La France, boulet du Groupe Michelin ?

A retenir :
– Des frais de personnel France (MFPM) inférieurs en % du CA à ceux du Groupe
– Les comptes de la France plombés par les multiples restructurations
– Les aides publiques diluées dans la politique actionnariale


Lors de son allocution devant le Sénat, Florent Menegaux a stigmatisé le manque de compétitivité de la France (coût de l’énergie & coûts salariaux), le poids des règlementations et de la fiscalité. Il a également affirmé que les activités de production en France perdaient de l’argent. Ce discours a ensuite été largement repris par les managers pour justifier la diète salariale et la sempiternelle chasse aux frais généraux (dont la majeure partie sont des coûts salariaux).

Pourtant, l’examen des faits nuance quelque peu le propos.

Des frais de personnel France (MFPM) inférieurs en % du CA à ceux du Groupe

Malgré le coût élevé du travail en France, les frais de personnel de la France (MFPM) restent inférieurs en pourcentage du chiffre d’affaires (CA) à ceux du Groupe : 25% contre 26,1% en 2023. En effet, il faut croiser les coûts salariaux avec la productivité et le mix activité du pays. Manifestement, les salariés français sont productifs et sur des activités génératrices de chiffre d’affaires.   

Les comptes de la France plombés par les multiples restructurations

Pour savoir si une société génère un bénéfice ou une perte, il faut faire la somme de quatre composantes (le résultat d’exploitation, le résultat financier, le résultat exceptionnel et les impôts) pour obtenir le résultat net.
Or si le résultat net de la France est déficitaire ou faiblement bénéficiaire, c’est essentiellement à cause des restructurations qui se sont enchaînées depuis 10 ans. C’est flagrant à la lecture des comptes : les résultats exceptionnels, qui intègrent les frais de restructuration, ressortent chaque année largement en rouge et plombent le résultat net.

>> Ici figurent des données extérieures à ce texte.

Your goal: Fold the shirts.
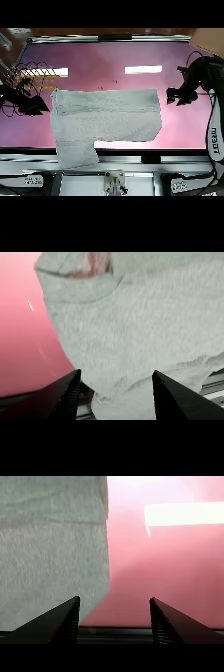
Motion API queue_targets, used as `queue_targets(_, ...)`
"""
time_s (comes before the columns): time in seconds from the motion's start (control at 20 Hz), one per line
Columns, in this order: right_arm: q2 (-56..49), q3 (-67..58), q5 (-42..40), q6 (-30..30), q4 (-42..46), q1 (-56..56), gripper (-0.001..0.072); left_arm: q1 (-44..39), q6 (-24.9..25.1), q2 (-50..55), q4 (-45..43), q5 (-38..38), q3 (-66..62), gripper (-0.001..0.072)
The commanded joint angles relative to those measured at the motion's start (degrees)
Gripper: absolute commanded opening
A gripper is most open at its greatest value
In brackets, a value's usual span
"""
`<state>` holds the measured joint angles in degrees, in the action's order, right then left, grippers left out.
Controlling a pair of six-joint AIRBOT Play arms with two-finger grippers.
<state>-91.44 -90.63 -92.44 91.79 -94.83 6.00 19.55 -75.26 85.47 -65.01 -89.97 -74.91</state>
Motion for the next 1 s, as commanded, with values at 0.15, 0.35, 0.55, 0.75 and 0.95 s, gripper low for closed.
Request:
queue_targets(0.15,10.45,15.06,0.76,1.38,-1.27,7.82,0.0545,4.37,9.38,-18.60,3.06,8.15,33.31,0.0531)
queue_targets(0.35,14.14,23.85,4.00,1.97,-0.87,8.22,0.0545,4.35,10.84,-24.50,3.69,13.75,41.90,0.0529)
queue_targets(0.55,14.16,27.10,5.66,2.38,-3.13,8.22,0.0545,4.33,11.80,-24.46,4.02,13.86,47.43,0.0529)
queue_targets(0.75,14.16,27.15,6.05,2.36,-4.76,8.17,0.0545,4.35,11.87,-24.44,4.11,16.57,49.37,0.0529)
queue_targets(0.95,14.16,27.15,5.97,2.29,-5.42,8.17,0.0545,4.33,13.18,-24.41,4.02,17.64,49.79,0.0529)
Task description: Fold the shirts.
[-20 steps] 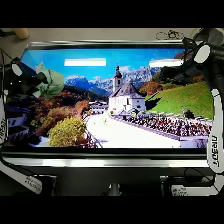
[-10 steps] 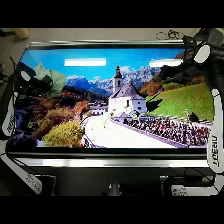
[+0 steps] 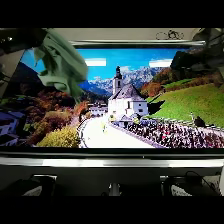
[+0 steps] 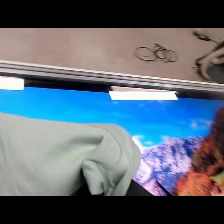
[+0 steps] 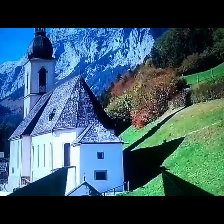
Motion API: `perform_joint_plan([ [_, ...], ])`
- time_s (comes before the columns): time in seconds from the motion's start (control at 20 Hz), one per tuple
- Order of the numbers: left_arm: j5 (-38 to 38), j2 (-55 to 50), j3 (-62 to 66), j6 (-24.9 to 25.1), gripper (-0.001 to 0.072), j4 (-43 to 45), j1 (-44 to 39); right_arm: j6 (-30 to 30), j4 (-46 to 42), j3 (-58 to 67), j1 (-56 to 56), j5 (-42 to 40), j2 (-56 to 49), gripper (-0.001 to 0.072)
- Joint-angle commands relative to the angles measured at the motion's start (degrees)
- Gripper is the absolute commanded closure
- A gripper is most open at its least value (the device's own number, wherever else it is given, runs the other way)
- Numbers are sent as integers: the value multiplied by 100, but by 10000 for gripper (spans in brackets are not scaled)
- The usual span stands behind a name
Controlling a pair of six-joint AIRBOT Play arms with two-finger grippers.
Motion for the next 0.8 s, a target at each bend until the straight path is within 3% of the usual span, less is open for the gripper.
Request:
perform_joint_plan([
  [0.0,-31,1375,-1316,-643,676,525,-1366,-15,-103,17,4,868,909,87],
  [0.15,186,1635,-3259,-1969,677,1362,-1987,2,-210,13,4,1679,1209,88],
  [0.25,1003,1449,-4577,-2463,676,1360,-2170,24,-201,-201,4,1825,1123,88],
  [0.35,1696,1027,-5499,-3294,676,1300,-2218,24,-138,-498,4,1755,879,87],
  [0.45,1720,564,-5639,-3469,632,1025,-2149,17,94,-752,4,1655,520,87],
  [0.5,1676,468,-5532,-3268,336,837,-2076,-52,337,-811,4,1683,323,86],
  [0.55,1539,490,-5362,-3018,-13,778,-1976,-94,538,-824,4,1742,162,82],
  [0.65,680,629,-4817,-2184,-13,793,-1558,-181,715,-852,4,1908,-68,37],
  [0.75,-435,787,-4391,-1399,-13,1032,-994,-192,726,-1292,4,1943,-114,37],
])
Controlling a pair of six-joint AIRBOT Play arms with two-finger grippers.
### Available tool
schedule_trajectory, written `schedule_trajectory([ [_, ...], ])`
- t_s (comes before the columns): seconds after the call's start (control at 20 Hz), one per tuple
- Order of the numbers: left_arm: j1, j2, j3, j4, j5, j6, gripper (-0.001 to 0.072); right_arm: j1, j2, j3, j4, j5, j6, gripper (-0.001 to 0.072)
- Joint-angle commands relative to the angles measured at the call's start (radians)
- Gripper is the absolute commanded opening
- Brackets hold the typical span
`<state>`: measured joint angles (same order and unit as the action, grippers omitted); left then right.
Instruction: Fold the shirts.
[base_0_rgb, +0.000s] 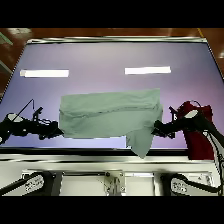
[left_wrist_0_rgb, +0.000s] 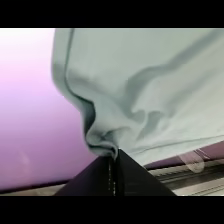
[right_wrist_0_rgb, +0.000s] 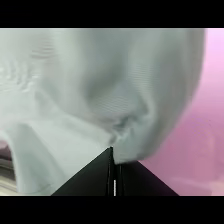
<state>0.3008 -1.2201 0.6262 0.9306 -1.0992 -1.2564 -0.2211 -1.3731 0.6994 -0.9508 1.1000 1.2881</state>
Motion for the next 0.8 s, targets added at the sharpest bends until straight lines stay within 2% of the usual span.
schedule_trajectory([
  [0.0,0.000,0.038,0.085,0.000,0.043,0.035,0.0035,0.010,0.074,0.077,0.064,0.003,-0.054,0.0062],
  [0.15,-0.003,0.024,0.237,0.000,0.061,-0.024,0.0034,0.036,0.092,0.249,0.078,-0.091,0.053,0.0061],
  [0.35,-0.032,-0.109,0.426,-0.006,0.072,-0.060,0.0035,0.098,-0.058,0.499,0.078,-0.172,0.120,0.0061],
  [0.5,-0.061,-0.258,0.577,-0.007,0.069,-0.103,0.0036,0.112,-0.214,0.653,0.079,-0.186,0.150,0.0062],
  [0.65,-0.102,-0.396,0.682,-0.024,0.068,-0.103,0.0037,0.112,-0.344,0.729,0.083,-0.192,0.150,0.0063],
  [0.75,-0.122,-0.471,0.718,-0.024,0.068,-0.103,0.0049,0.112,-0.400,0.734,0.082,-0.220,0.148,0.0123],
])
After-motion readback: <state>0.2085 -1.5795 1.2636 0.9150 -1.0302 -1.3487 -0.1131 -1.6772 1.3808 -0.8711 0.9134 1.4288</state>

Il en sera probablement de même en 2024 avec les provisions passées pour les fermetures de Cholet et Vannes.

Nos dirigeants se comportent ainsi comme les médecins du XVIIIème siècle qui saignent très régulièrement le malade (= la France) et font ensuite mine de s’étonner que ses résultats se dégradent. Si on isole ces frais de restructuration, le tableau est nettement moins sombre. Quant aux activités de production, le résultat d’exploitation apparaît positif depuis des années (sauf en 2020, année Covid). Et pas négatif.

Les aides publiques diluées dans la politique actionnariale

Florent Menegaux s’est félicité du montant du crédit impôt recherche (40 M€) et a laissé entendre que si ce crédit disparaissait, cela l’amènerait à délocaliser les activités de recherche, arguant que 75% des actionnaires de Michelin sont étrangers et ne comprendraient donc pas que la recherche reste sur un territoire aux coûts salariaux élevés.

A propos de l’actionnariat, le Groupe a racheté 500 M€ d’actions en 2024, sans que cela n’ait soutenu le cours de Bourse. Les rachats d’action étant imposés à 8%, le Groupe va acquitter un montant d’impôt de 40 M€, soit l’équivalent du crédit d’impôt recherche. Le montant que l’entreprise a perçu d’un côté en aide publique pour le CIR est redonné de l’autre côté par l’impôt à cause de sa prodigalité dans les rachats d’action … Où est la logique ? On aurait aimé entendre Florent Menegaux sur ce paradoxe.

Dominique BOURGOIS
Délégué syndical

Une réponse à “La France, boulet du Groupe Michelin ?”

  1. François de Ouarzazate dit :

    Sait-on par quelle entité sont supportés les salaires/rémunérations des membres du comité exécutif ? MFPM seule ? la Compagnie financière basée en Suisse ? autre ? avec participation de toutes les filiales au prorata de leur CA ou résultat ? la ratio serait masse salariale/CA ne serait-il pas encore optimisé pour la MFPM, à moins que la proratisation ne soit déjà en vigueur… Une prochaine action de réduction des coûts pourrait être également de délocaliser le comité exécutif en Roumanie par exemple, avec bien sûr la priorité de conserver un salaire décent à ses membres. Les moyens de communication actuels permettent d’accomplir un maximum de tâches dans de telles situations.